Start of Data under study

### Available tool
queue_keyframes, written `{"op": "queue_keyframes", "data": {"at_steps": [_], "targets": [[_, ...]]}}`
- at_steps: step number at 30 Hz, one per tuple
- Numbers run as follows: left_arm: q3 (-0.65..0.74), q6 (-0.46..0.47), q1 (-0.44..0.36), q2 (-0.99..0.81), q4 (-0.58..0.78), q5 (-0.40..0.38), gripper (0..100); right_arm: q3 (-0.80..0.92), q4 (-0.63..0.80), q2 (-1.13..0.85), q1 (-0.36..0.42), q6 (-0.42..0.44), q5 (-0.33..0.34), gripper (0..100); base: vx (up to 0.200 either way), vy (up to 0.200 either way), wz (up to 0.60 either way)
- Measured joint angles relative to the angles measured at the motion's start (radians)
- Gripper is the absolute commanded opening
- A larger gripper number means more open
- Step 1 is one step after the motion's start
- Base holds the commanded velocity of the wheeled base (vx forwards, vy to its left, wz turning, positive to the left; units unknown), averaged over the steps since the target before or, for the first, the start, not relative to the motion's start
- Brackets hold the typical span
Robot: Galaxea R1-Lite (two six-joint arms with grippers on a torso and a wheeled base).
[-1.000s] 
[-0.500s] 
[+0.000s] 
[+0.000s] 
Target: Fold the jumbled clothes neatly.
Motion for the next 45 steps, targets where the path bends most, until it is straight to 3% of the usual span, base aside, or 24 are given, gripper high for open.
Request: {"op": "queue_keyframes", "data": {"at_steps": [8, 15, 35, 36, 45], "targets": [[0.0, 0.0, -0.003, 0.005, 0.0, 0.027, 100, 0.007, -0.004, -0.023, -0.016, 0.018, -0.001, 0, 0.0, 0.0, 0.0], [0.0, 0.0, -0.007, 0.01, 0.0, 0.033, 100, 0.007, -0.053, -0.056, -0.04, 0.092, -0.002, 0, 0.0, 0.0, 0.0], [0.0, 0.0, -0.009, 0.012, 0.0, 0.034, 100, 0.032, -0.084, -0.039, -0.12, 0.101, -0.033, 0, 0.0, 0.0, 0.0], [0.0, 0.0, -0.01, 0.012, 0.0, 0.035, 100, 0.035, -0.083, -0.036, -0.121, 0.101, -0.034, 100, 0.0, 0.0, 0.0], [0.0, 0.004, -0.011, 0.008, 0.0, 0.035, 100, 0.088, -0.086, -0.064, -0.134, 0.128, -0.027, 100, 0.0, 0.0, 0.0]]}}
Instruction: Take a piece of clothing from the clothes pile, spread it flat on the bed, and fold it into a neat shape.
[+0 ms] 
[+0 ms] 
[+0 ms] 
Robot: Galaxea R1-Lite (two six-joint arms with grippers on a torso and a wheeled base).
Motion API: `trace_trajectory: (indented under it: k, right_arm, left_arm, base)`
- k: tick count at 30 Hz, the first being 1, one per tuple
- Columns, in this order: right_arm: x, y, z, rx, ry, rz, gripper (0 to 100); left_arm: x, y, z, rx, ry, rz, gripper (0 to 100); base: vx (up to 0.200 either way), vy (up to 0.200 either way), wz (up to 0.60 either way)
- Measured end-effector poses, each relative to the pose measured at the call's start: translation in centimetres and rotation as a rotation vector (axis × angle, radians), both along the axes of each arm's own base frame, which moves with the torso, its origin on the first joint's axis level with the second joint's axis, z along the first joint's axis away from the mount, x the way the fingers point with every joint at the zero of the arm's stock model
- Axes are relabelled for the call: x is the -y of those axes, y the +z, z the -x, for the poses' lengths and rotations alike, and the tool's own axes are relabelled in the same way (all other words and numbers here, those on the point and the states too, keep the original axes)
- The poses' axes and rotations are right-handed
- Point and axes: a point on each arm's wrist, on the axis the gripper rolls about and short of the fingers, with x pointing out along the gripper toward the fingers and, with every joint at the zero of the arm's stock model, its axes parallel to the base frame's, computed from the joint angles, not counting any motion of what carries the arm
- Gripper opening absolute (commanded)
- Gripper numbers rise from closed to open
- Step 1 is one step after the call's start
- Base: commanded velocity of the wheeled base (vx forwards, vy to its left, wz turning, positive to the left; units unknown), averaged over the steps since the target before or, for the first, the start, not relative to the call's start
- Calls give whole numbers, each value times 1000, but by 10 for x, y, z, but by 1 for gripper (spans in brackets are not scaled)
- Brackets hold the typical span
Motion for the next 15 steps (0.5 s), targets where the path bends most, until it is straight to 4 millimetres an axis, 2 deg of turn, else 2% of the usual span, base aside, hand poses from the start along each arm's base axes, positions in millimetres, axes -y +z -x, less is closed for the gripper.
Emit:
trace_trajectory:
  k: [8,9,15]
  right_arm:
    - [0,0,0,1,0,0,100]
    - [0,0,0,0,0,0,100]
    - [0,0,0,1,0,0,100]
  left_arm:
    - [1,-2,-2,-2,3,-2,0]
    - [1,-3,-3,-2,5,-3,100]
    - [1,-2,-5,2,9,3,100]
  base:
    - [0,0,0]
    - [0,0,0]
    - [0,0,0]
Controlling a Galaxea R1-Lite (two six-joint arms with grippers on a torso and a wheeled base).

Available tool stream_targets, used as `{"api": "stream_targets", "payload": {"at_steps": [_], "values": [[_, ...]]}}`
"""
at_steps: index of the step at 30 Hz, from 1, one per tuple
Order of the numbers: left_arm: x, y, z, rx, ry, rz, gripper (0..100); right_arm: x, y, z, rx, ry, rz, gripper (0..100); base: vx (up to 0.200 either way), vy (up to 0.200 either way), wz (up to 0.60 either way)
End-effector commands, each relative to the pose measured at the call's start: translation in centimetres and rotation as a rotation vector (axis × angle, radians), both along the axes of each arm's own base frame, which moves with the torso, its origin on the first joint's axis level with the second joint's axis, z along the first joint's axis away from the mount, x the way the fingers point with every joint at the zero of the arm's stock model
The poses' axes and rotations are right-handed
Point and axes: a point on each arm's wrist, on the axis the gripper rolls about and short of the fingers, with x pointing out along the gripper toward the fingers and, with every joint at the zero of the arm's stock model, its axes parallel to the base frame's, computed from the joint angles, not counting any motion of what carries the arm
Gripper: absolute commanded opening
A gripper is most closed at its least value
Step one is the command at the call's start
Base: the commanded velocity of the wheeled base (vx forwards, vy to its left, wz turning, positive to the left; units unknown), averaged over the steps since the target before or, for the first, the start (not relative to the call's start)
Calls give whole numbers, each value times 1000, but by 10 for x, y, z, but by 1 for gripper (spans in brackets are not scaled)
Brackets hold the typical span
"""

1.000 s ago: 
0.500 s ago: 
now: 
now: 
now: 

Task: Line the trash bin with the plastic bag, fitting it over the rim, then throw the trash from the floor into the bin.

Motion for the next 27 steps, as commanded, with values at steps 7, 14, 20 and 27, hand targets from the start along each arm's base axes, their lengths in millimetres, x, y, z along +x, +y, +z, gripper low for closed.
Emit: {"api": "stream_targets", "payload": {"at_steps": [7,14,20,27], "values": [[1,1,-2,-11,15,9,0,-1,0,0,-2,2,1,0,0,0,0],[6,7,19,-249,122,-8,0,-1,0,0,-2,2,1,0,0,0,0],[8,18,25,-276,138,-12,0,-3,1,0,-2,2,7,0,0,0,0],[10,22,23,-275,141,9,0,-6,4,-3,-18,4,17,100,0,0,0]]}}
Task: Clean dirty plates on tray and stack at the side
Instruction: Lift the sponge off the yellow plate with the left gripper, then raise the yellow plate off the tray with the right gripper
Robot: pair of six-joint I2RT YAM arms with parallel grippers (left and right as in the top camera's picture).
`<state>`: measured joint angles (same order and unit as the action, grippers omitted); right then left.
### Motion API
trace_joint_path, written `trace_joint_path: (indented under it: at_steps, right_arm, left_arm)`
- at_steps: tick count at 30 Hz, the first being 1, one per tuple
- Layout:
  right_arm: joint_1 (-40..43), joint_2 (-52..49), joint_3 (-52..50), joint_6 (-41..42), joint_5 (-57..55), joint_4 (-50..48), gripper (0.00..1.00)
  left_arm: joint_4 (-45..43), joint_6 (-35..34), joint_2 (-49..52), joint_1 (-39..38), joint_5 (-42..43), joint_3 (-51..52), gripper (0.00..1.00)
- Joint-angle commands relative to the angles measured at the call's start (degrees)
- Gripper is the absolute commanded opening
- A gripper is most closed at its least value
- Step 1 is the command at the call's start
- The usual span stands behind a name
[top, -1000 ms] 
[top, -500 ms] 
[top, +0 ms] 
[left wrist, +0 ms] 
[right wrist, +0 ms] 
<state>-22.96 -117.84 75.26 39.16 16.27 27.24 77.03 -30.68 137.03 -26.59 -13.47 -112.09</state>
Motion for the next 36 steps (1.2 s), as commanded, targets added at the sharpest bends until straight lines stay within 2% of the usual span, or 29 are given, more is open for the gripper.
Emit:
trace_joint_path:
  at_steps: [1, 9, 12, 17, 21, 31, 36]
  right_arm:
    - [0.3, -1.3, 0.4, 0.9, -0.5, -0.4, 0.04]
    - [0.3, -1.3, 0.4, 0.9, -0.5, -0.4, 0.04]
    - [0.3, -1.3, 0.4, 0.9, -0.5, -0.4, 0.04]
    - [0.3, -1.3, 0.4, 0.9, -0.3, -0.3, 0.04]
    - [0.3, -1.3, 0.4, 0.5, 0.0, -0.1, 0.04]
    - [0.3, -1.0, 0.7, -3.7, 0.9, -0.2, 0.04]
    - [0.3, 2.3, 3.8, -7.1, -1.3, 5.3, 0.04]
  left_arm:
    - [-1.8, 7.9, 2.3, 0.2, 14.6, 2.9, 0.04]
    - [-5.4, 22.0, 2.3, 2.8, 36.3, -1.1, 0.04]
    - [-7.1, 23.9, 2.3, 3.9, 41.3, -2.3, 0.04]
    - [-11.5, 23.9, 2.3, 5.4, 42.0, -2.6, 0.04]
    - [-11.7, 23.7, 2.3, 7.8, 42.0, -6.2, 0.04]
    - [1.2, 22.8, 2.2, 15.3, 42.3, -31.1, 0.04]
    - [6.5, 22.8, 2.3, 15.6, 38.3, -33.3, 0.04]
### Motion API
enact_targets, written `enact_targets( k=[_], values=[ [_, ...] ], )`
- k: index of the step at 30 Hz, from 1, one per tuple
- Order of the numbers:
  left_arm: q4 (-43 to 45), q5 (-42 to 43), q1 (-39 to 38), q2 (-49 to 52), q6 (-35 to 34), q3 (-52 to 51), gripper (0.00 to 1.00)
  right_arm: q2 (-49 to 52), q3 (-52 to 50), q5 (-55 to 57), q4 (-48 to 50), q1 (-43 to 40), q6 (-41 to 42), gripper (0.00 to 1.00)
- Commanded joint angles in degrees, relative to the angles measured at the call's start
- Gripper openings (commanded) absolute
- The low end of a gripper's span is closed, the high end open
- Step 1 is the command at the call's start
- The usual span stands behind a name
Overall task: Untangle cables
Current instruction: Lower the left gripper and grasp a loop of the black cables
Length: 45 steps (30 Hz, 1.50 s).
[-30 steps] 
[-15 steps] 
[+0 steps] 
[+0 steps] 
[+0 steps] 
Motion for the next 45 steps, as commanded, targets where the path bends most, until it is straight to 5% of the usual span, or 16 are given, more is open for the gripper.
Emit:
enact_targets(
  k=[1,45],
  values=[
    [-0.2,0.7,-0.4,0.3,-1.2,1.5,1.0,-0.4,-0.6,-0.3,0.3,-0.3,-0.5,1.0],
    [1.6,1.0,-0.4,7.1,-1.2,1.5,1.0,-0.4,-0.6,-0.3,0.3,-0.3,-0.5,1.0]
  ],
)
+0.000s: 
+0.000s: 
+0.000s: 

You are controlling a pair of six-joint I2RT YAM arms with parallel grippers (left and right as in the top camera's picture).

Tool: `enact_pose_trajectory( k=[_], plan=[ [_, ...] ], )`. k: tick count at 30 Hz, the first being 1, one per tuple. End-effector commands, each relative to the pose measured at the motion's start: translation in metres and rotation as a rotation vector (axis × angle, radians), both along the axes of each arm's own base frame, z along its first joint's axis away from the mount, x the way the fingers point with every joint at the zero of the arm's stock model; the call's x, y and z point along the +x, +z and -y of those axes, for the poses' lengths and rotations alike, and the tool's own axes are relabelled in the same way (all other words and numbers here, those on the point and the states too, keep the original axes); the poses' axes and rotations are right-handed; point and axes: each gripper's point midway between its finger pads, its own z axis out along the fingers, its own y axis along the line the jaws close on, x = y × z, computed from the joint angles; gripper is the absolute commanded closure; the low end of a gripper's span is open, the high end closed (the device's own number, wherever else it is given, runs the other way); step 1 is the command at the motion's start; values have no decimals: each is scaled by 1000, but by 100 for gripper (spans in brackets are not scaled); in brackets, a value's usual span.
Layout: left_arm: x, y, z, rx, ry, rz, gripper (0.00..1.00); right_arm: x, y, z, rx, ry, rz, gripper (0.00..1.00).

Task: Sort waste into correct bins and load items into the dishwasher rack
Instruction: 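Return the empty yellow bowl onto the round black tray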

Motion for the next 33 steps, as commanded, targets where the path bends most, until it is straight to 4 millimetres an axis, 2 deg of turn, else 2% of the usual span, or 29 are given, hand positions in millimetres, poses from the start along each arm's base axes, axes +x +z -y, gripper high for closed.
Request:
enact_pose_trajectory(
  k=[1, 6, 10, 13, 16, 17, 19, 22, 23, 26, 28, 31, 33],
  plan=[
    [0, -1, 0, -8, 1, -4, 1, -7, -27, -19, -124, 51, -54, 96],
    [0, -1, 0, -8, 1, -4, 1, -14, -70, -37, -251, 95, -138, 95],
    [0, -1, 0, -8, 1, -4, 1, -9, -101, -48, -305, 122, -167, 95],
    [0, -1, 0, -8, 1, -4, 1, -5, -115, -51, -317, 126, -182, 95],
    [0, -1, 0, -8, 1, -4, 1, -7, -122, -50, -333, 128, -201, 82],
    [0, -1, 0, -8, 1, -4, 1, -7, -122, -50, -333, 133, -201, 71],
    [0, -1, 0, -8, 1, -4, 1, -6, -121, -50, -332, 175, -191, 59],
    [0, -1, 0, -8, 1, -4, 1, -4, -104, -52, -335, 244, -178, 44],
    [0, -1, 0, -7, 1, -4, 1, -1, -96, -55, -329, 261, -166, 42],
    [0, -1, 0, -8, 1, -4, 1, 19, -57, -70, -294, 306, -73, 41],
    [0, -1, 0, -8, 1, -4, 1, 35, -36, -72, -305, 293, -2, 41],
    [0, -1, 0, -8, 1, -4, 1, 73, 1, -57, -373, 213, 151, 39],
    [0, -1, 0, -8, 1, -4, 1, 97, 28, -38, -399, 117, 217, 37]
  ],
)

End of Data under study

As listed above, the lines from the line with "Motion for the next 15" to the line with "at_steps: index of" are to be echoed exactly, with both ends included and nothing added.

Motion for the next 15 steps (0.5 s), targets where the path bends most, until it is straight to 4 millimetres an axis, 2 deg of turn, else 2% of the usual span, base aside, hand poses from the start along each arm's base axes, positions in millimetres, axes -y +z -x, less is closed for the gripper.
Emit:
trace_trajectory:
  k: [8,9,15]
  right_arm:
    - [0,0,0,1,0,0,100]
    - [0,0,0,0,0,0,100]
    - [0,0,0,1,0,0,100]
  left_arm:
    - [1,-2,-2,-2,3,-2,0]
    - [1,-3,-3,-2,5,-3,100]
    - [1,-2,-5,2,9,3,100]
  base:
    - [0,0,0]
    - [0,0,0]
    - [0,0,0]
Controlling a Galaxea R1-Lite (two six-joint arms with grippers on a torso and a wheeled base).

Available tool stream_targets, used as `{"api": "stream_targets", "payload": {"at_steps": [_], "values": [[_, ...]]}}`
"""
at_steps: index of the step at 30 Hz, from 1, one per tuple

Nothing more belongs to the answer.